A great Indologist, I think it was TVR Murthy, once said: Buddhism is Hinduism for export." What he meant was the the roots of Buddhism are in the Upanishad-s, and by removing the complexities of rituals, many gods, the complex caste system, etc. Buddhism was made more applealing to non-Indians who were looking for a simple theology.
So, I do not believe that Buddhism needed any push to go outside of India: they actually wanted to go out of India. And then came Kumarila Bhatta, and later Sankara, whose argumentation showed serious fissures in the Buddhist philosophy. So, it was unpopularity and the defeat in argumentation that spelled the end of Buddhism in India.
I confess I am no historian. I am just speculating on the basis of my understanding of Buddhism as a rational, simple faith which failed to face the complexities of the real lives of agriculture-based people AND my feelings about my fello-Indians. Even in KEraLam, the Nampootiri-s succeeded because their faith system jibed well with agriculture. They had a calendar which could predict the conditions for planting, etc. The settled near rivers and rice was the center of their life and they did much to maximize production. Otherwise the war lords, courtesans, and others would not have gifted them much land as the early records show. And there was an anti-arts streak in Buddhism too, which went against the intensely artistic tendencies of the Indian psyche. There is a quote by Dr. Kunchuni Raja in the preface to Mani Madhava Chakyar's book on Koodiyattam that shows the Buddha asking followers not to take part in dance and drama events!

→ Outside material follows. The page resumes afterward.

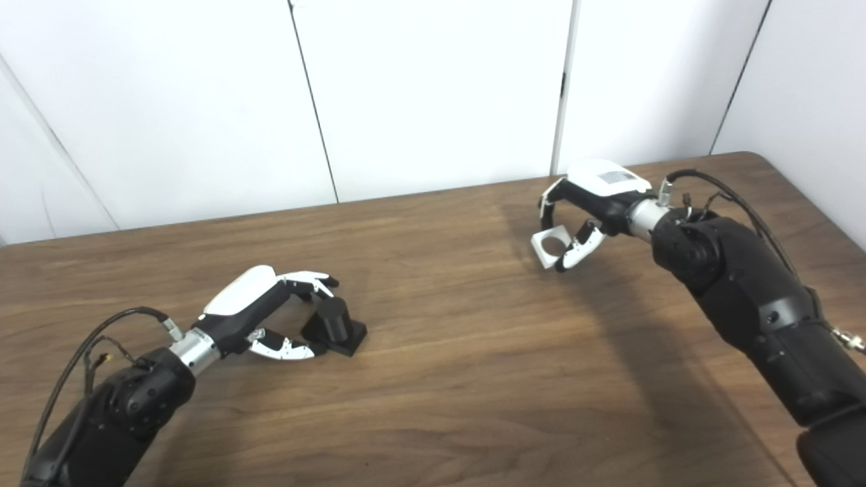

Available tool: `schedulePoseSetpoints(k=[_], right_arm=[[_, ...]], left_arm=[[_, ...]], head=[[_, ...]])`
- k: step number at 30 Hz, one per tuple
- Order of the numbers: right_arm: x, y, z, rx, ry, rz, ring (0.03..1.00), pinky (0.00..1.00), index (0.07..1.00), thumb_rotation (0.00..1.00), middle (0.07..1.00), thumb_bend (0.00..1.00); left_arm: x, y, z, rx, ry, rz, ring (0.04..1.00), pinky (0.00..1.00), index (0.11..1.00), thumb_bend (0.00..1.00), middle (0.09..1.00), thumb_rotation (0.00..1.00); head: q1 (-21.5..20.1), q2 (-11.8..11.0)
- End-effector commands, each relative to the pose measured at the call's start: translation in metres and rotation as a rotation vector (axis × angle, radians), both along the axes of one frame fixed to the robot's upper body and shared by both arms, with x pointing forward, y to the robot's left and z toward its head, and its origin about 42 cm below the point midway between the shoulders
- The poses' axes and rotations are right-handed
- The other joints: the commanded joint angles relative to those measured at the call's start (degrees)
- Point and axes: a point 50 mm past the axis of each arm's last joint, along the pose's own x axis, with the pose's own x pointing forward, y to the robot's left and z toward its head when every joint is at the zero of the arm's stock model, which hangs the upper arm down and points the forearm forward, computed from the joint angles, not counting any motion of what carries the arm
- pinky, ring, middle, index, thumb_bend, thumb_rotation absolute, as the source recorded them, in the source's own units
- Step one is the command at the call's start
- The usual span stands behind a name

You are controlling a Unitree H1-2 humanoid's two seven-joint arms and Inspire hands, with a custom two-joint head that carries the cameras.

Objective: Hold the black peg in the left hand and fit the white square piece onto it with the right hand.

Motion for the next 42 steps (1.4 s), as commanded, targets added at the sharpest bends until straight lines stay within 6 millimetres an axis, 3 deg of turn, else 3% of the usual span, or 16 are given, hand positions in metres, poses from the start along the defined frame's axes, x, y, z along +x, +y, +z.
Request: schedulePoseSetpoints(k=[1, 11, 20, 37, 42], right_arm=[[0.011, 0.019, 0.052, 0.023, -0.093, 0.077, 0.847, 0.80, 0.481, 0.14, 0.792, 0.52], [0.012, 0.062, 0.082, 0.004, -0.082, 0.183, 0.851, 0.79, 0.480, 0.14, 0.803, 0.52], [0.011, 0.101, 0.095, 0.021, -0.094, 0.267, 0.839, 0.75, 0.480, 0.14, 0.798, 0.52], [0.014, 0.180, 0.086, 0.071, -0.085, 0.440, 0.877, 0.83, 0.480, 0.15, 0.800, 0.52], [0.012, 0.196, 0.081, 0.091, -0.062, 0.468, 0.854, 0.77, 0.479, 0.15, 0.803, 0.52]], left_arm=[[-0.017, 0.028, -0.044, 0.169, 0.177, 0.086, 0.815, 0.69, 0.598, 0.80, 0.832, 0.08], [-0.016, 0.022, -0.043, 0.166, 0.175, 0.089, 0.803, 0.69, 0.603, 0.79, 0.829, 0.10], [-0.014, 0.015, -0.043, 0.193, 0.177, 0.087, 0.813, 0.70, 0.617, 0.78, 0.836, 0.13], [-0.011, 0.006, -0.042, 0.179, 0.174, 0.082, 0.807, 0.67, 0.606, 0.78, 0.831, 0.10], [-0.009, 0.002, -0.041, 0.194, 0.175, 0.083, 0.810, 0.68, 0.611, 0.78, 0.834, 0.13]], head=[[-0.03, 0.05], [3.68, 0.30], [6.03, 0.23], [11.09, 0.54], [13.16, 0.57]])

Anyway, thanks for pointing out that exchange between Nehru and the French writer.
DKM
Your observation that Buddhism spread among traders more than among the agriculturists is worth more study. I have often wondered as to why Buddhism did not catch up with the imagination of the Hindus as much as it did in the South East Asian countries.
Your observation on the Namvboodiris in Kerala also seem very pertinent in the context.
By the way, I could not still lay my hands on " Mani Madhaveeyam" the biography of the great Guru.
Thanks again for the insightful notings worth pondering!